TRY IT ▸ Retype the data exactly, leaving nothing out.

━━━

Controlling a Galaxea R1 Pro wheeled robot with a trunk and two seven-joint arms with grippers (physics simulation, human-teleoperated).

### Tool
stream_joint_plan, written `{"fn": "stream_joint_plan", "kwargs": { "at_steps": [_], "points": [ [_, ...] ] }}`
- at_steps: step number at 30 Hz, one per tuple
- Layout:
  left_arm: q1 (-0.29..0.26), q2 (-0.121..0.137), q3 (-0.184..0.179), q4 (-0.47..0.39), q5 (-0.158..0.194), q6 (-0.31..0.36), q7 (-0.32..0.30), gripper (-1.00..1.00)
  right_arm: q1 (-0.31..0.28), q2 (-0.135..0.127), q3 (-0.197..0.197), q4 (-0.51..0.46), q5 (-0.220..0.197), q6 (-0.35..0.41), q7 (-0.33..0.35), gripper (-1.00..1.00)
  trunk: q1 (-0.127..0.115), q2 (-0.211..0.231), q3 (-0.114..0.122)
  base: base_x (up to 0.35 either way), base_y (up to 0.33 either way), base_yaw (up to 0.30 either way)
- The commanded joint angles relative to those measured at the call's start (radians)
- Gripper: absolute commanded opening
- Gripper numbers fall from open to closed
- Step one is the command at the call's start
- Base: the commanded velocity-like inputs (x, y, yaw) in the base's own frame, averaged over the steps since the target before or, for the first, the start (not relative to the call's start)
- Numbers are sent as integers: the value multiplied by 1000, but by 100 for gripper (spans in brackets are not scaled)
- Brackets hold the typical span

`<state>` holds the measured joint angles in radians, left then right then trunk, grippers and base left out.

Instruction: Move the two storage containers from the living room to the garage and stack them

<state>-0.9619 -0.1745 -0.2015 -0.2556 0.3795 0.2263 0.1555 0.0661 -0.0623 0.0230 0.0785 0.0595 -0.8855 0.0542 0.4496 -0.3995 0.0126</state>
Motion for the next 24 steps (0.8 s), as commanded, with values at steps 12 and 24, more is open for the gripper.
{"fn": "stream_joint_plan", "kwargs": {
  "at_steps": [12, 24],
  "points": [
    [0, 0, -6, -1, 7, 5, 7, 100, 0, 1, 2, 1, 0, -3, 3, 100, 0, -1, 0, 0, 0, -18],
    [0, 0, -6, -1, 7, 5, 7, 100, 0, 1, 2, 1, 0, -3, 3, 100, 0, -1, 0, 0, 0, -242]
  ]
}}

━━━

TASK SOLUTION ▸
Controlling a Galaxea R1 Pro wheeled robot with a trunk and two seven-joint arms with grippers (physics simulation, human-teleoperated).

### Tool
stream_joint_plan, written `{"fn": "stream_joint_plan", "kwargs": { "at_steps": [_], "points": [ [_, ...] ] }}`
- at_steps: step number at 30 Hz, one per tuple
- Layout:
  left_arm: q1 (-0.29..0.26), q2 (-0.121..0.137), q3 (-0.184..0.179), q4 (-0.47..0.39), q5 (-0.158..0.194), q6 (-0.31..0.36), q7 (-0.32..0.30), gripper (-1.00..1.00)
  right_arm: q1 (-0.31..0.28), q2 (-0.135..0.127), q3 (-0.197..0.197), q4 (-0.51..0.46), q5 (-0.220..0.197), q6 (-0.35..0.41), q7 (-0.33..0.35), gripper (-1.00..1.00)
  trunk: q1 (-0.127..0.115), q2 (-0.211..0.231), q3 (-0.114..0.122)
  base: base_x (up to 0.35 either way), base_y (up to 0.33 either way), base_yaw (up to 0.30 either way)
- The commanded joint angles relative to those measured at the call's start (radians)
- Gripper: absolute commanded opening
- Gripper numbers fall from open to closed
- Step one is the command at the call's start
- Base: the commanded velocity-like inputs (x, y, yaw) in the base's own frame, averaged over the steps since the target before or, for the first, the start (not relative to the call's start)
- Numbers are sent as integers: the value multiplied by 1000, but by 100 for gripper (spans in brackets are not scaled)
- Brackets hold the typical span

`<state>` holds the measured joint angles in radians, left then right then trunk, grippers and base left out.

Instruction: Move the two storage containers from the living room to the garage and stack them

<state>-0.9619 -0.1745 -0.2015 -0.2556 0.3795 0.2263 0.1555 0.0661 -0.0623 0.0230 0.0785 0.0595 -0.8855 0.0542 0.4496 -0.3995 0.0126</state>
Motion for the next 24 steps (0.8 s), as commanded, with values at steps 12 and 24, more is open for the gripper.
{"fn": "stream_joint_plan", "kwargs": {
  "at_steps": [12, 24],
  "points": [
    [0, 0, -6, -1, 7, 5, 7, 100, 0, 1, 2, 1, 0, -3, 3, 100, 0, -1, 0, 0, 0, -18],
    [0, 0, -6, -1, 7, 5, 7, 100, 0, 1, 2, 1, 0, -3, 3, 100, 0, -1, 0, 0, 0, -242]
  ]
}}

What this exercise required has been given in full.